2,2'-(1,1'-biphenyl-4,4'-dioxy)diethyl diacrylate
[CAS# 90549-12-5]

Identification

• Classification: Organic raw materials >> Aryl compounds >> Biphenyl compounds
• Name: 2,2'-(1,1'-biphenyl-4,4'-dioxy)diethyl diacrylate
• Molecular Formula: C₂₂H₂₂O₆
• Molecular Weight: 382.41
• CAS Registry Number: 90549-12-5
• EC Number: 682-828-8
• SMILES: C1=CC(=CC=C1C2=CC=C(C=C2)OCCOC(C=C)=O)OCCOC(C=C)=O

Safety Data

Hazard Classification

Hazard	Class	Category Code	Hazard Statement
Eye irritation	Eye Irrit.	2	H319
Skin irritation	Skin Irrit.	2	H315

Discovory and Applicatios

2,2'-(1,1'-biphenyl-4,4'-dioxy)diethyl diacrylate is a bifunctional monomer with significant potential in polymer chemistry and material science. This compound is characterized by a biphenyl core, which provides rigidity and thermal stability, linked to two acrylate groups through ethyl spacers. Its chemical structure makes it an attractive candidate for the synthesis of high-performance polymers, coatings, and other advanced materials. The presence of the biphenyl group imparts enhanced mechanical properties, while the acrylate groups enable cross-linking and polymerization.
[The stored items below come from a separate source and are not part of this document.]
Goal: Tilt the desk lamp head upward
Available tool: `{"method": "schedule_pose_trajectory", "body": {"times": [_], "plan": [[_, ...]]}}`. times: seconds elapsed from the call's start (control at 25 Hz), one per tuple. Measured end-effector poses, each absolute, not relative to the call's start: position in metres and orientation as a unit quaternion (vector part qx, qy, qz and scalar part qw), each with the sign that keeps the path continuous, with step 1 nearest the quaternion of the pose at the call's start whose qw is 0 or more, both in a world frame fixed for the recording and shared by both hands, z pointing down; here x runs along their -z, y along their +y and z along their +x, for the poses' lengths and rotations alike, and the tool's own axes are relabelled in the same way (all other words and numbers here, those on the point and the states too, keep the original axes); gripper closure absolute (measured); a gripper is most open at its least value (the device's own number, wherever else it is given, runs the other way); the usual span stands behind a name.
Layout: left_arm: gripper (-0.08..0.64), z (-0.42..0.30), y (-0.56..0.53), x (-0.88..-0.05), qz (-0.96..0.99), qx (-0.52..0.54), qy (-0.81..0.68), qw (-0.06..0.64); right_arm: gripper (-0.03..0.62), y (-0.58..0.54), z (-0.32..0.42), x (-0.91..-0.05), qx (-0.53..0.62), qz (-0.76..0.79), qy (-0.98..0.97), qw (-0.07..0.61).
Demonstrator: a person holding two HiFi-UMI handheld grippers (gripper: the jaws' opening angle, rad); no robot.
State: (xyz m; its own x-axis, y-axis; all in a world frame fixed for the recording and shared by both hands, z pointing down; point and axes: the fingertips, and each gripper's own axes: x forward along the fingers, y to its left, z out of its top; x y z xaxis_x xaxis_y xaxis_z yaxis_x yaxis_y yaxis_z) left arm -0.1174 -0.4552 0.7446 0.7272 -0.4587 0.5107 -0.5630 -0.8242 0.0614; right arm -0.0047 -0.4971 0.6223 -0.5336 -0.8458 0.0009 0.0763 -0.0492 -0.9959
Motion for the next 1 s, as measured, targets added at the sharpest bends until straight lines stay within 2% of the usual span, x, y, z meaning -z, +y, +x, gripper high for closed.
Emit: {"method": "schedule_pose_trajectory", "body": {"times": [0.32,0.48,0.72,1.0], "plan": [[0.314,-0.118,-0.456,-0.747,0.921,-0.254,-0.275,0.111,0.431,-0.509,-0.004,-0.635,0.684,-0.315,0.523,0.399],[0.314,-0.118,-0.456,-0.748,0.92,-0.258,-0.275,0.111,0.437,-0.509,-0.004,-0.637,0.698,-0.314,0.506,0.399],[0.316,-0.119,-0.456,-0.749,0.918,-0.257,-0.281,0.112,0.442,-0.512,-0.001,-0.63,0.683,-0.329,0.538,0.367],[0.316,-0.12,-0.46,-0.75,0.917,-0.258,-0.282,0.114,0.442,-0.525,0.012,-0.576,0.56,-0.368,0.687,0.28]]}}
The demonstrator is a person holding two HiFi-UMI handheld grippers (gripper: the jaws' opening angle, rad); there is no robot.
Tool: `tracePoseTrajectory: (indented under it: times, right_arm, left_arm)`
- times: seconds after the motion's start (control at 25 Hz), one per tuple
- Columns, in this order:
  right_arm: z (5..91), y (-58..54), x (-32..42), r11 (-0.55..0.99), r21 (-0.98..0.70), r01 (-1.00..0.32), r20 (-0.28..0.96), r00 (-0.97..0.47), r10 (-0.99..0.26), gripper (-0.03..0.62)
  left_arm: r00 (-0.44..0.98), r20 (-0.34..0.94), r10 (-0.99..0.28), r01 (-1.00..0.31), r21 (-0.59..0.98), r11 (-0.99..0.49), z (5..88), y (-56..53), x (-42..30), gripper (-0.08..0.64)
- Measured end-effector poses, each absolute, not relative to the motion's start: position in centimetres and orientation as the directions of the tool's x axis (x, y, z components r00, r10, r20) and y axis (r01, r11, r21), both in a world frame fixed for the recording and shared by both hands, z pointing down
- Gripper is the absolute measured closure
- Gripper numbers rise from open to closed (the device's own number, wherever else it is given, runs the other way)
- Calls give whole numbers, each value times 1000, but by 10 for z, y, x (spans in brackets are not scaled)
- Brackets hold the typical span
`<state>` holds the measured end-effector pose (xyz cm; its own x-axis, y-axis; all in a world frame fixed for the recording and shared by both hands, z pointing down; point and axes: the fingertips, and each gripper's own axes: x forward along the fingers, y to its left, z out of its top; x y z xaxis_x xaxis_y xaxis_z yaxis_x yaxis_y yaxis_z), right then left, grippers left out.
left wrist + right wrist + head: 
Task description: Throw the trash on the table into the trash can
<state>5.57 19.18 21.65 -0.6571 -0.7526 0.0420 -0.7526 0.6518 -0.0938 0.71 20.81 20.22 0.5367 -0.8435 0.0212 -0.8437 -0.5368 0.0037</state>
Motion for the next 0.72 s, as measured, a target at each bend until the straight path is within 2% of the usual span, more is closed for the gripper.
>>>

The discovery and development of 2,2'-(1,1'-biphenyl-4,4'-dioxy)diethyl diacrylate emerged from research into multifunctional acrylates that could enhance the properties of polymers used in demanding environments. Acrylate-based compounds have long been studied for their ability to undergo rapid polymerization through free-radical mechanisms. Researchers have sought to improve the strength, flexibility, and thermal resistance of acrylate polymers by introducing rigid aromatic cores like biphenyl. The biphenyl structure in this compound is particularly beneficial because it increases the glass transition temperature and mechanical robustness of the resulting polymers.

One of the most notable applications of 2,2'-(1,1'-biphenyl-4,4'-dioxy)diethyl diacrylate is in the field of UV-cured coatings and adhesives. UV-curable resins are widely used due to their fast curing times, low energy requirements, and reduced environmental impact compared to solvent-based systems. The acrylate groups in this compound readily participate in photopolymerization reactions, forming durable and resistant cross-linked networks. The incorporation of the biphenyl core enhances the hardness, scratch resistance, and thermal stability of these coatings, making them suitable for applications in electronics, automotive finishes, and protective layers for optical components.

In the realm of high-performance polymers, 2,2'-(1,1'-biphenyl-4,4'-dioxy)diethyl diacrylate is used to produce advanced materials for engineering applications. These polymers exhibit excellent dimensional stability and resistance to heat, chemicals, and mechanical stress. Such properties are critical in industries that require materials capable of withstanding harsh conditions, such as aerospace, electronics, and industrial manufacturing. The rigid biphenyl core also contributes to lower thermal expansion, which is advantageous in applications where maintaining structural integrity under fluctuating temperatures is essential.

Another promising application of 2,2'-(1,1'-biphenyl-4,4'-dioxy)diethyl diacrylate is in the development of specialty adhesives. The compound’s ability to polymerize and form strong, cross-linked networks makes it suitable for bonding materials that experience significant mechanical loads or temperature variations. These adhesives can be used in structural bonding, electronic assemblies, and automotive applications, where durability and reliability are paramount.

In the field of 3D printing and additive manufacturing, 2,2'-(1,1'-biphenyl-4,4'-dioxy)diethyl diacrylate is gaining attention as a monomer for formulating photopolymer resins. The compound’s fast curing characteristics and ability to produce high-strength polymers make it ideal for creating complex, high-resolution structures. These 3D-printed materials can be used in prototyping, dental applications, and the production of customized components that require precision and robustness.

Research into the properties and applications of 2,2'-(1,1'-biphenyl-4,4'-dioxy)diethyl diacrylate continues to expand, driven by the demand for materials with enhanced performance characteristics. The combination of acrylate functionality and the biphenyl backbone positions this compound as a versatile building block in modern polymer science. As industries increasingly seek sustainable and high-performance materials, this compound's role in innovative applications is expected to grow.